Monday, 28 July 2014

The Catastrophe Theory Chapter 5 - Deirdre Gould

#CatastropheTheory


The narrow wheels of her old bike crackled over an empty chip bag before Eve realized how foolish she’d been. She’d been so anxious to get to the flashing light that she’d assumed she was the only one to see it. But without streetlamps or car headlights or the glow of neighbors’ windows, the dark was almost complete. The strobing light Eve was chasing must have been like a beacon for miles and miles. She wondered how many people had left immediately, the very first night, to find it.

So far, Eve had been lucky. She’d taken the bike against her better judgement. She didn’t like the idea of having something that others might want, but anxiety for Jared and Cassidy won out. It was agony to leave them in the first place and it would take her only half as long with the bicycle as on foot. She’d seen no one and during daylight, on the comfortable well-worn roads of her own town, it was hard to remember that she should be cautious.

But the woods were closing in on the road in front of Eve and shadows were clustering around the edge and pressing in as the sun rolled behind the trees. The dull shine of a bullet casing caught her eye as she passed and a chilly cramp hit her stomach. She was still alone on the road, but she scanned the treeline for movement. The trash on the road became heavier, plastic bottles bounced over the tar in a light breeze and soiled diapers tossed to the side were thickly covered with buzzing flies. It was almost dusk when her bike tire hit something small and loose and sent her tumbling to the side. She picked a few pebbles out of her scraped hand and checked the knee that had taken the brunt of the fall and then her tire. She and the bike were alright.

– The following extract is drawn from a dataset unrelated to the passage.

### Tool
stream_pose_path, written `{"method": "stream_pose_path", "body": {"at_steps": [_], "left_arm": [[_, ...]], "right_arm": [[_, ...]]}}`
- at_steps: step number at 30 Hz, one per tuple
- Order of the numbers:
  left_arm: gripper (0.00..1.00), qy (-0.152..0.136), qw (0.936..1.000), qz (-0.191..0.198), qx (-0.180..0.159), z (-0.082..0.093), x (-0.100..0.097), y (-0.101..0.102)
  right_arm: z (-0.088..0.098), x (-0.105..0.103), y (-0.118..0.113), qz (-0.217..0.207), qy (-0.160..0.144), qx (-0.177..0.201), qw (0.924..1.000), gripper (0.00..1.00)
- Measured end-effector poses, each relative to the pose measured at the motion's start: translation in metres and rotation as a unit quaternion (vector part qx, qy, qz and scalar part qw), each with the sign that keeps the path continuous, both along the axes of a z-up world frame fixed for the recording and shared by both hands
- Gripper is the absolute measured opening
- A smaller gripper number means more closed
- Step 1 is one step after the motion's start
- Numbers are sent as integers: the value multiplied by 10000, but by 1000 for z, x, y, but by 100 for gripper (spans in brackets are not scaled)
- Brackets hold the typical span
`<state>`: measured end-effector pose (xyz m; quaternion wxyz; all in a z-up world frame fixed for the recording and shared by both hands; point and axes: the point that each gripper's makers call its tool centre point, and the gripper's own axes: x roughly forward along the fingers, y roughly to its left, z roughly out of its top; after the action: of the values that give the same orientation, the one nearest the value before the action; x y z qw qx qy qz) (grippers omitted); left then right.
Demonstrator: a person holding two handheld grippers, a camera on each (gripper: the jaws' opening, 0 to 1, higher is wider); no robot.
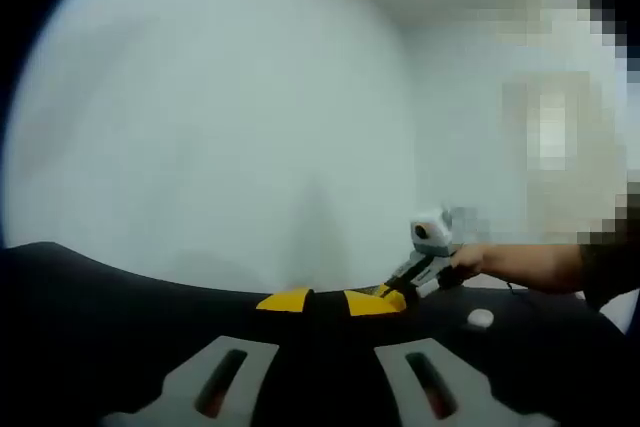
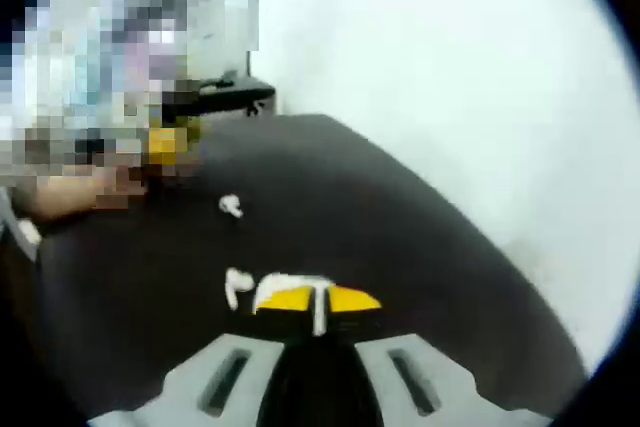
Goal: Pick up three earphones and place each one into its charging case using tactile feedback, ensure that each earphone is properly inserted and securely positioned inside the case.
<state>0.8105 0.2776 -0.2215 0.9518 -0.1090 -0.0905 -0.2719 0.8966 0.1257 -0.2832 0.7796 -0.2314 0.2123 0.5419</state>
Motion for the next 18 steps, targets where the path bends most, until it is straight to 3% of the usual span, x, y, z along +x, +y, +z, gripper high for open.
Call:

She peered at the patch of road for what she’d run over. It glinted and she picked it up. A lone double A battery. Was it just someone trying to find a working device? Or was it someone who actually had one and was discarding the used up battery? Eve put it in her pocket, not even sure why she was doing it. A sort of talisman maybe, a little act of faith that everything would go back to normal.

Her knee ached too much to get back onto the bike, so she walked beside it for a while. The ride had left her drained and she wanted to rest, thinking that she soon wouldn’t be able to see anyhow, at least until the moon rose. But thinking of her family made her keep bargaining with herself. Just over the crest of the next hill, just down to the curve, just a couple of more steps. Her sneakers flashed a dull grey against the tar and that’s all she focused on. So she almost tripped over the body in the road. She froze when she saw it, just a lump, an outline of its back. She couldn’t see much, just a darker dark, but from the way it lay as she circled it and the slight odor that was beginning to climb from it, she knew that the person was dead.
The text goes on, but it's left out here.